Like so many of my longings, this one goes unsatisfied. Paul Monk seems to have succeeded. He has a career in business and foreign policy; while these themes don't intrude, the ballast of experience and worldly-wisdom is apparent. In keeping with this, the German poet and politician Goethe has a central place in Monk's canon. For most of us, Goethe is merely a tricky-to-pronounce name (it's 'Goo:ti'); but he wrote a wonderful series of love poems called The Roman Elegies and their influence on Monk stands side by side with Shakespeare's – especially in his sonnets ‘Eternal Woman’, ‘European Love Songs’, and ‘A Roman Elegy’. When we love another person, we come into contact not only with the secrets of their heart, but also with their world.

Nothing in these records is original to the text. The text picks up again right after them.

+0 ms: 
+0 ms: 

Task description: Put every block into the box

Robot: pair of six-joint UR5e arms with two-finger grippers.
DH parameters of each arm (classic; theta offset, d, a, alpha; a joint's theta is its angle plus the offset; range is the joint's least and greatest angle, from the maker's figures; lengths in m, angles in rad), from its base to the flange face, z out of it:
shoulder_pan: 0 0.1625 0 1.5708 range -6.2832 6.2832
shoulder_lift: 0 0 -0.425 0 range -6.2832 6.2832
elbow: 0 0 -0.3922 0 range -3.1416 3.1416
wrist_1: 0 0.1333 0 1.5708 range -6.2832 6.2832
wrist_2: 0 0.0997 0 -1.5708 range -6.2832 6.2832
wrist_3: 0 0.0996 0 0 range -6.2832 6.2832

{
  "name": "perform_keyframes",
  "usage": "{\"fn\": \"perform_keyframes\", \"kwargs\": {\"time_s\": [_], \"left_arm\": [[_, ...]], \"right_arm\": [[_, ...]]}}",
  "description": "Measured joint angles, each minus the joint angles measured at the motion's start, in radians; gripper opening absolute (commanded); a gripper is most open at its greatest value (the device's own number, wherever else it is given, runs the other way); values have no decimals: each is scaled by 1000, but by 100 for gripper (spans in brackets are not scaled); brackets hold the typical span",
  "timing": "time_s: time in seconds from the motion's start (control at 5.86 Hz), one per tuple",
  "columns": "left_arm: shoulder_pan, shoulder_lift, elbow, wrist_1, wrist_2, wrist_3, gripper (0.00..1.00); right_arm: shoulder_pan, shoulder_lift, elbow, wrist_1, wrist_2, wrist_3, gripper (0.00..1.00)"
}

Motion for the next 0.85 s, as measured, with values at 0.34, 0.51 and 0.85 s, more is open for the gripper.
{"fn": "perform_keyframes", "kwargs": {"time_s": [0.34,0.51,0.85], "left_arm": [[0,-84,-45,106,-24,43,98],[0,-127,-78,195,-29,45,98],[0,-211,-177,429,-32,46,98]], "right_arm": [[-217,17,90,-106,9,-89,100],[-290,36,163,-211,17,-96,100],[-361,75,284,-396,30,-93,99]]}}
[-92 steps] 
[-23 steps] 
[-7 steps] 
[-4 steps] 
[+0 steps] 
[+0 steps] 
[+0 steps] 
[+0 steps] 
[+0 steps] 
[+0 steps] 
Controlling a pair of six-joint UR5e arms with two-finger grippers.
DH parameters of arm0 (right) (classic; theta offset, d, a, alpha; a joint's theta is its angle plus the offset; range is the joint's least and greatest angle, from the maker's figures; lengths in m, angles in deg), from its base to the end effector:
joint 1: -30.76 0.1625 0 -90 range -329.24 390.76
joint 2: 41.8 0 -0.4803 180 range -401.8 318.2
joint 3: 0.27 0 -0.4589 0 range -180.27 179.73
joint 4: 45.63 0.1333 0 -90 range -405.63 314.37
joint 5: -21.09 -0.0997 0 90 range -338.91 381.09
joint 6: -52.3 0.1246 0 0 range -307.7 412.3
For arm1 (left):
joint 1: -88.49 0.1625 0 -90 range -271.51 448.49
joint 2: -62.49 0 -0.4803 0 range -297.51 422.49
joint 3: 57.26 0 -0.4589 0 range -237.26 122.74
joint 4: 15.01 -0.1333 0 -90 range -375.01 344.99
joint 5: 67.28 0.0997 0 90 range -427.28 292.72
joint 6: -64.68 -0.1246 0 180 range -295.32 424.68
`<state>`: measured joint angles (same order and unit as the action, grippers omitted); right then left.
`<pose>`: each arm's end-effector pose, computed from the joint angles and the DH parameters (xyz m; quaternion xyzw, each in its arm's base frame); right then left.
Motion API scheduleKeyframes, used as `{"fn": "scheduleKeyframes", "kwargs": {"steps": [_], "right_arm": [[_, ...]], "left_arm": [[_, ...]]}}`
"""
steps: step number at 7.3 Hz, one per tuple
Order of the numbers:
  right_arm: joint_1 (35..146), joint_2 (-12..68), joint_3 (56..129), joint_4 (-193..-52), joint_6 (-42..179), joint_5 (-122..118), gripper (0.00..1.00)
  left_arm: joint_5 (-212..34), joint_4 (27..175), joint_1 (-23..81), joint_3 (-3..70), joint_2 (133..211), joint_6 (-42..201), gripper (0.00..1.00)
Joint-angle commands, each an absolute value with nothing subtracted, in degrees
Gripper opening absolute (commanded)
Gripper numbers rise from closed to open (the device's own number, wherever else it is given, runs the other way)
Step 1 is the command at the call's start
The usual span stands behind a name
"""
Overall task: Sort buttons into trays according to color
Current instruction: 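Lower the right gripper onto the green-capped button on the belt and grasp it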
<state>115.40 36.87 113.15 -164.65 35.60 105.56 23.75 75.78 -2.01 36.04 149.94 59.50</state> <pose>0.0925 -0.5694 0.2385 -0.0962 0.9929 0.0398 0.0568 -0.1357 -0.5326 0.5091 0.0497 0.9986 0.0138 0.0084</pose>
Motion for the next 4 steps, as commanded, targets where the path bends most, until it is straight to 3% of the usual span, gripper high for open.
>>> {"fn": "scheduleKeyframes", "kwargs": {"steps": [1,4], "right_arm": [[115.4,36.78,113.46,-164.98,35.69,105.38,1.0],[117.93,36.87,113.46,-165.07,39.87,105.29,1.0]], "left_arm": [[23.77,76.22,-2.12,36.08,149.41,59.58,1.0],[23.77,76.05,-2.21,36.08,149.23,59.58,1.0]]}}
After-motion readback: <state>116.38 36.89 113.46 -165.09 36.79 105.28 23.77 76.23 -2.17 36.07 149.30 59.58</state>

This was what excited Goethe. He spent many months in Rome - the capital city of civilisation - around the age of forty. But for a long time he was merely a good tourist. He saw the sites, read the guide-books; but the place did not speak to him; it kept its secrets. In the Elegies he describes how a love affair with a local Roman woman opened his eyes to the city. He saw the place through her eyes: the Pantheon was local church you might pass on the way to buy some goats cheese. By breaking the barrier of awe he could love the building. Through his delight in her body his attention to classical sculpture was quickened and sharpened. For Goethe, his affair with this woman was a moral and artistic education, not just an erotic adventure.

This is what I sense is happening in Monk's book. The love affair he is talking about opens his eyes and ears to the meaning of much of the literary canon. Through his love for, and loss of, this woman, he can discover the appeal of the poets and thinkers who have lived through something similar.
 The painter Matisse once said he hoped his works would please tired businesspeople. It's a generous, refreshing sympathy; and, perhaps, in short supply today. Art doesn't exist only to shock or disturb; it can also consol, sweeten and enrich. And sometimes, that might be exactly what we need.